2016 Hong Kong television drama

Short End of the Stick (公公出宮; literally "Eunuchs Leave the Palace") is a 2016 Hong Kong period comedy television drama produced by TVB. The drama is TVB's 2016 Lunar New Year drama, starring Wayne Lai, Nancy Wu and Edwin Siu as the main leads. It premiered on February 9, 2016, airing every Monday to Friday on Hong Kong's Jade and HD Jade channels during its 8:30-9:30 pm timeslot, concluding March 27, 2016 with a total of 35 episodes.

Short End of the Stick is an indirect sequel to TVB's 2012 drama The Confidant. Short End of the Stick also stars most of the same cast from The Confidant. Both dramas centers around the lives, struggles and betrayals of eunuchs, but unlike The Confidant which was a melodrama, Short End of the Stick is a light hearted comedy. The Confidant main protagonist Li Lianying, played by Wayne Lai is mentioned as part of the plot in Short End of the Stick.

The drama is a comedic depiction of the lives of eunuchs after the fall of the Qing dynasty and their eviction from the Forbidden City by the last Emperor of China, Puyi.

==Synopsis==
Eunuchs Lee Suk-gung (Wayne Lai), Dan Tin (Power Chan) and Chan Siu-fung (Raymond Cho) lived a peaceful life serving the Emperor and the royal family in the Forbidden City. Suk-gung worked in the kitchen as a cook and master carver, Tin worked in the Physician quarters and Siu-fung was a beautician who made the ladies in waiting presentable. After the fall of the Qing dynasty and eviction of all eunuchs and servants in the Forbidden City by the last Emperor of China Puyi, for constant theft of valuables, the three Eunuchs band together to survive outside the Forbidden City as civilians in Beijing. Life as civilians is harsh for the three as they face constant prejudice from revolutionists for being associated with China's imperial past while making a meager living working as kitchen help at an alleyway food stall and rent a small room living together in a dingy neighborhood.

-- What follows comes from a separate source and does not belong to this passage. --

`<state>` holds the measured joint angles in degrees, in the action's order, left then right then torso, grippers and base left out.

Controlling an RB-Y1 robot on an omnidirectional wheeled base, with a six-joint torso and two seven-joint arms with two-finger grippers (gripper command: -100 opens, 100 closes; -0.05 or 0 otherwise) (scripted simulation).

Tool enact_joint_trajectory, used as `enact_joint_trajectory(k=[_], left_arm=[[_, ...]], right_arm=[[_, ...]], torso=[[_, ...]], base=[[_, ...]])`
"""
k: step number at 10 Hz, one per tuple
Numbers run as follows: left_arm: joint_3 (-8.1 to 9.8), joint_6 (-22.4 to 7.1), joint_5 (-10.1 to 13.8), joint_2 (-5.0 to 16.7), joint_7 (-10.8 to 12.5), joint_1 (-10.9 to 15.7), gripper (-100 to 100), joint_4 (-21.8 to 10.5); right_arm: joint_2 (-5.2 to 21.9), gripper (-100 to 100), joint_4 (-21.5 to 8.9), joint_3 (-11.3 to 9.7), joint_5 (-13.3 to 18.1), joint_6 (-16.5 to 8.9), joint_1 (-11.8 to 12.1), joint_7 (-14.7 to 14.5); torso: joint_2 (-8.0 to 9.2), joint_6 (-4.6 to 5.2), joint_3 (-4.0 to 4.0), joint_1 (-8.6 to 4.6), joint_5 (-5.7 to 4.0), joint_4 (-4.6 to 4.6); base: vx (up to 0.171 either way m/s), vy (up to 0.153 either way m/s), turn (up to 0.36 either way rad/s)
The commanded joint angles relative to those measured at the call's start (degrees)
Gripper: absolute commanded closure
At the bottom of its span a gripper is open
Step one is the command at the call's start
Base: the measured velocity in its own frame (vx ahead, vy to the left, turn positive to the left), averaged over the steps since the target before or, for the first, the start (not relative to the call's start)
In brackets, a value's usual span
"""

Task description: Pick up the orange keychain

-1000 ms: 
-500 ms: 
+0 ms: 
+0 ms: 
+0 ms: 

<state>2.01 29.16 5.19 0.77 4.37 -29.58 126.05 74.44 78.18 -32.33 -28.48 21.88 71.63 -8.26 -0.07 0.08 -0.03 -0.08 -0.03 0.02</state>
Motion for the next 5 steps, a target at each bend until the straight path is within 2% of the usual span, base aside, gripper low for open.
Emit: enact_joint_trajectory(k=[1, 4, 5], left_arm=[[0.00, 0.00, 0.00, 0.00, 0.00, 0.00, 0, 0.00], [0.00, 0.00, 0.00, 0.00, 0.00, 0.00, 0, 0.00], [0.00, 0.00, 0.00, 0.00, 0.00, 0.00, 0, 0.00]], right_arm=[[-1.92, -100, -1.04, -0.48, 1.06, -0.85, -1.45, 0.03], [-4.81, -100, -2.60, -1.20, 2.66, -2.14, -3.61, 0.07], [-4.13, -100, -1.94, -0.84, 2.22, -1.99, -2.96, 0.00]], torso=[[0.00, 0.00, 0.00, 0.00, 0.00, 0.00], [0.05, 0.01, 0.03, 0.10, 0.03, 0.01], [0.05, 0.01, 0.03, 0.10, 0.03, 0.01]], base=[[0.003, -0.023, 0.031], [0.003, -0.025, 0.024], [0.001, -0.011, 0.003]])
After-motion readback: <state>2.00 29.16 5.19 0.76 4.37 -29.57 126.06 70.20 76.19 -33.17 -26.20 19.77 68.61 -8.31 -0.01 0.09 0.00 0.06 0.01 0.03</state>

At a rally held by Yip Ching-yee (Ram Chiang), a cruel revolutionist bent on eradicating anyone associated with the Qing dynasty, the three witness a former high-ranking eunuch they were acquainted with during their time in the Forbidden City, being humiliated and abused by Ching-yee and his group of revolutionists. They are told by Ching-yee to join in on humiliating the captured eunuchs. Not wanting to because they are afraid, they meet and befriends Chiu Jun-sing (Edwin Siu) who tells them he is also "one of their own" and that better them doing the abusing of the eunuchs being persecuted than by Ching-yee's group. Chiu Jun-sing is actually a pretend eunuch living off his relative, the former high-ranking eunuch being humiliated by Ching-yee because the high-ranking eunuch has many priceless valuables taken from the Forbidden City in his possession. Jun-sing helps the eunuch illegally sell these valuables, which is a national crime.

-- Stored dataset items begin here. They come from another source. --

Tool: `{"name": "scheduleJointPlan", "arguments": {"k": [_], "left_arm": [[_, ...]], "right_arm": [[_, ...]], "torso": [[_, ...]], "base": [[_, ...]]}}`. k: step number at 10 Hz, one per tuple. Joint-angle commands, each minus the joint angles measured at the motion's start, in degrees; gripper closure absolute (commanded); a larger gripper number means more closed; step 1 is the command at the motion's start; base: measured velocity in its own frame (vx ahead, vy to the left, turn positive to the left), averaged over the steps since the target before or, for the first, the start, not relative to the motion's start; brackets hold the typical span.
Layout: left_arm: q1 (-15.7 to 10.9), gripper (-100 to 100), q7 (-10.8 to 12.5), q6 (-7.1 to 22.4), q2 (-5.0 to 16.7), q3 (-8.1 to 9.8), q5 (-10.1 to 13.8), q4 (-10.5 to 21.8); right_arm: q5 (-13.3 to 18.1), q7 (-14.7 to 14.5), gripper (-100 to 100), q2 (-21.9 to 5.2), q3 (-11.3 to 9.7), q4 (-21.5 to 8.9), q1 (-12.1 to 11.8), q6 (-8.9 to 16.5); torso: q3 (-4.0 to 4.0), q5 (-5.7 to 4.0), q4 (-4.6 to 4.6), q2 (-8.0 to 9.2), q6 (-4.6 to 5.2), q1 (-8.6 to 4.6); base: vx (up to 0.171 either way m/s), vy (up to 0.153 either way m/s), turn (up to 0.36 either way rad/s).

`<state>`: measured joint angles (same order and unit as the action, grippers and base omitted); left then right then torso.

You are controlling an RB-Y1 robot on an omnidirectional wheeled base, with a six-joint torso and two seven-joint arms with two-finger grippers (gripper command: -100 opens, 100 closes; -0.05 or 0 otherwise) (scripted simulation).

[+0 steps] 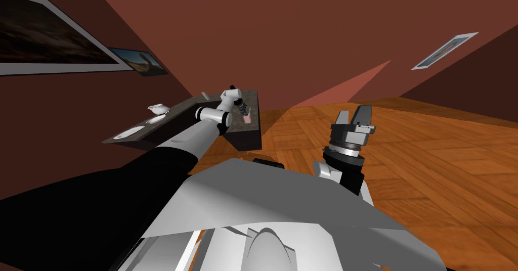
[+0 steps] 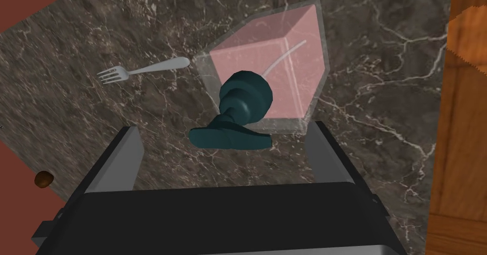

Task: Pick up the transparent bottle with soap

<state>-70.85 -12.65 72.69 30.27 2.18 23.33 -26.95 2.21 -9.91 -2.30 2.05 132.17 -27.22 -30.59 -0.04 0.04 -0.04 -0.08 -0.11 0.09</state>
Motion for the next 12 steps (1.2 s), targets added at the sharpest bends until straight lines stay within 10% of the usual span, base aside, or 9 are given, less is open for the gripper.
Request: {"name": "scheduleJointPlan", "arguments": {"k": [1,3,4,8,9,10,11,12], "left_arm": [[1.16,-100,0.17,-1.69,-0.69,0.05,-0.32,0.27],[1.38,-100,0.29,-1.33,-0.68,0.06,-0.32,-0.19],[1.39,100,0.28,-1.56,-0.72,0.06,-0.34,-0.1],[1.33,100,0.23,-1.61,-0.73,0.07,-0.33,-0.17],[1.33,0,0.23,-1.63,-0.73,0.07,-0.33,-0.18],[0.0,100,0.0,0.0,0.0,0.0,0.0,0.0],[0.51,100,0.13,-0.96,-0.39,0.02,-0.16,0.02],[0.39,0,0.09,-0.77,-0.32,0.01,-0.14,0.03]], "right_arm": [[0.0,0.0,0,0.0,0.0,0.0,0.0,0.0],[0.0,0.0,0,0.0,0.0,0.0,0.0,0.0],[0.0,0.0,0,0.0,0.0,0.0,0.0,0.0],[0.0,0.0,0,0.0,0.0,0.0,0.0,0.0],[0.0,0.0,0,0.0,0.0,0.0,0.0,0.0],[0.0,0.0,0,0.0,0.0,0.0,0.0,0.0],[0.0,0.0,0,0.0,0.0,0.0,0.0,0.0],[0.0,0.0,0,0.0,0.0,0.0,0.0,0.0]], "torso": [[0.0,0.0,0.0,0.0,0.0,0.0],[-0.07,0.0,-0.03,-0.12,0.0,0.01],[-0.03,0.0,-0.01,-0.05,0.0,0.0],[-0.02,-0.01,-0.04,-0.01,-0.03,-0.03],[-0.02,-0.01,-0.04,-0.01,-0.04,-0.03],[-0.02,-0.01,-0.04,-0.01,-0.04,-0.03],[0.07,-0.04,0.01,0.14,-0.08,-0.08],[0.06,-0.02,-0.01,0.13,-0.06,-0.07]], "base": [[0.035,0.005,-0.029],[0.032,0.01,-0.014],[0.0,0.0,0.0],[0.0,0.0,0.0],[0.0,0.0,0.0],[-0.043,-0.014,0.044],[-0.025,-0.009,0.015],[0.0,0.0,0.0]]}}
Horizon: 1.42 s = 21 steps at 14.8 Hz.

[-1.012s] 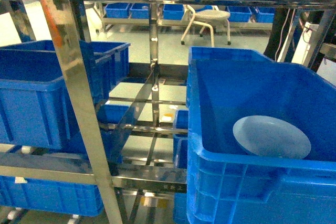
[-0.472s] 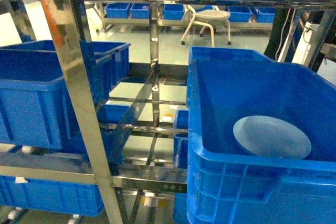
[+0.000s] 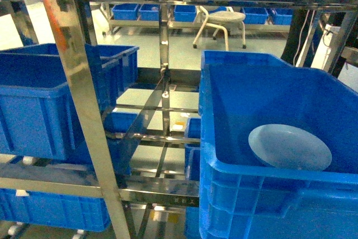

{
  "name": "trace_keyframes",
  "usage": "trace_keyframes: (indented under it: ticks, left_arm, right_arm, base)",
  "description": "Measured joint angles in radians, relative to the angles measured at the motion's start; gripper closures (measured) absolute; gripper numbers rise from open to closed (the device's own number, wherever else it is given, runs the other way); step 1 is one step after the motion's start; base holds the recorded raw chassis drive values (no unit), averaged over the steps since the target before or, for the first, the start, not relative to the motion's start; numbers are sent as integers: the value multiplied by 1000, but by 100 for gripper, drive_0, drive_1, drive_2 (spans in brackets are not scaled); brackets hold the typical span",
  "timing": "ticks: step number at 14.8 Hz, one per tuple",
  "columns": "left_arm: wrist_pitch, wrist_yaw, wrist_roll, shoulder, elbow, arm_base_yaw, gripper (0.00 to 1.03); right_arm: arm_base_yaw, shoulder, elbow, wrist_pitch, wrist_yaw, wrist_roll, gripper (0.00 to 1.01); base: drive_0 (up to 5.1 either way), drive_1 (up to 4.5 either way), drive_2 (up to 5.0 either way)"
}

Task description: Place blue tray on left shelf second layer neatly

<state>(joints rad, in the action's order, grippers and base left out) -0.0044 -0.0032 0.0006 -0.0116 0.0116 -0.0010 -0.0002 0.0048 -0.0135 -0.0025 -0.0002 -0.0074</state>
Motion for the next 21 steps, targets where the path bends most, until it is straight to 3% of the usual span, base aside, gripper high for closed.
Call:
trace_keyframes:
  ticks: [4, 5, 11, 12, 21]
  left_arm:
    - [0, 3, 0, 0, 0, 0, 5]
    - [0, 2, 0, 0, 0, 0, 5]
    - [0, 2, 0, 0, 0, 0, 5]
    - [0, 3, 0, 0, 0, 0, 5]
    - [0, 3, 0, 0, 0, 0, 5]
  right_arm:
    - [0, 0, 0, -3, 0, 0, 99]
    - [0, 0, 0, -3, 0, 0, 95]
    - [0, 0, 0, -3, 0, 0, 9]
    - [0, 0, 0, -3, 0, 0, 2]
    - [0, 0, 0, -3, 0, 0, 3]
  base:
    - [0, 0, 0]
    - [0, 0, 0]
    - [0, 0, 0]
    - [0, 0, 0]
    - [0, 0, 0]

Their troubles begin when Siu-fung is seduced by a prostitute who tricks him into selling himself as a slave to the Americas. Suk-gung and Tin save Siu-fung in time before he signs his life over but before doing so Siu-fung had divulge to the prostitute that he is a eunuch. While walking by they see Jun-sing being prosecuted by Ching-yee for being a eunuch but Jun-sing does not want to blow his cover as a pretender since he has priceless valuable in his possession. Suk-gung, Tin and Siu-fung pretends to be vengeful cheated husbands out for revenge against Jun-sing to save him from Ching-yee but they're outed as eunuchs by the prostitute who earlier tried to trick Siu-fung.

Now wanted criminals by authorities for having a national artifact in their possession and Ching-yee for being eunuchs, the four escape to Shenzhen. During their escape, Siu-fung was hit by a bullet. Once they arrive in Tianjin they take Siu-fung to a hospital where the staff refused to treat Siu-fung unless they have money. In order to save Siu-Fung, the three decide to mug someone. After looking at possible victims they decide on a cruel looking woman beater who happens to be a female dressed like a man. During the struggle to rob her, she suffers an asthma attack. Worried that she could die from her asthma attack, they take her to the same hospital that they took Siu-fung. They soon find out that she is Kam Dai-nam (Rosina Lam) from the powerful and rich Kam family. Hearing that her niece was bullied, Dai-nam's aunt Kam Heung (Nancy Wu) comes to the hospital with her servants to seek revenge.

Kam Heung lets them go and pays for Siu-fung's medical expenses when she realizes that the trio only robbed for money to save their friend's life. However Siu-fung's medical expenses was not a charity and the three are sent to work as servants for the Kam family until their debt is paid off. Suk-gung and Tin are satisfied with this arrangement since life as a Kam servant is similar to the life they had in the Forbidden City.

Kam Heung is head of the Kam family and manages the family rice merchant business because she is the only child alive born to the main wife of her father. Her older brother and Dai-nam's father Kam Cheong (David Chiang), has no status in the family since he was born to a concubine and his offspring are all daughters. Besides managing the family business, Kam Heung has to deal with a bickering household where her late older brother's wife gets her way and belittles everyone in the family because she gave birth to the Kams current heir, and she also has to deal with a trouble making business rival who steals from them and constantly makes fun of the Kams for having insufficient male heirs.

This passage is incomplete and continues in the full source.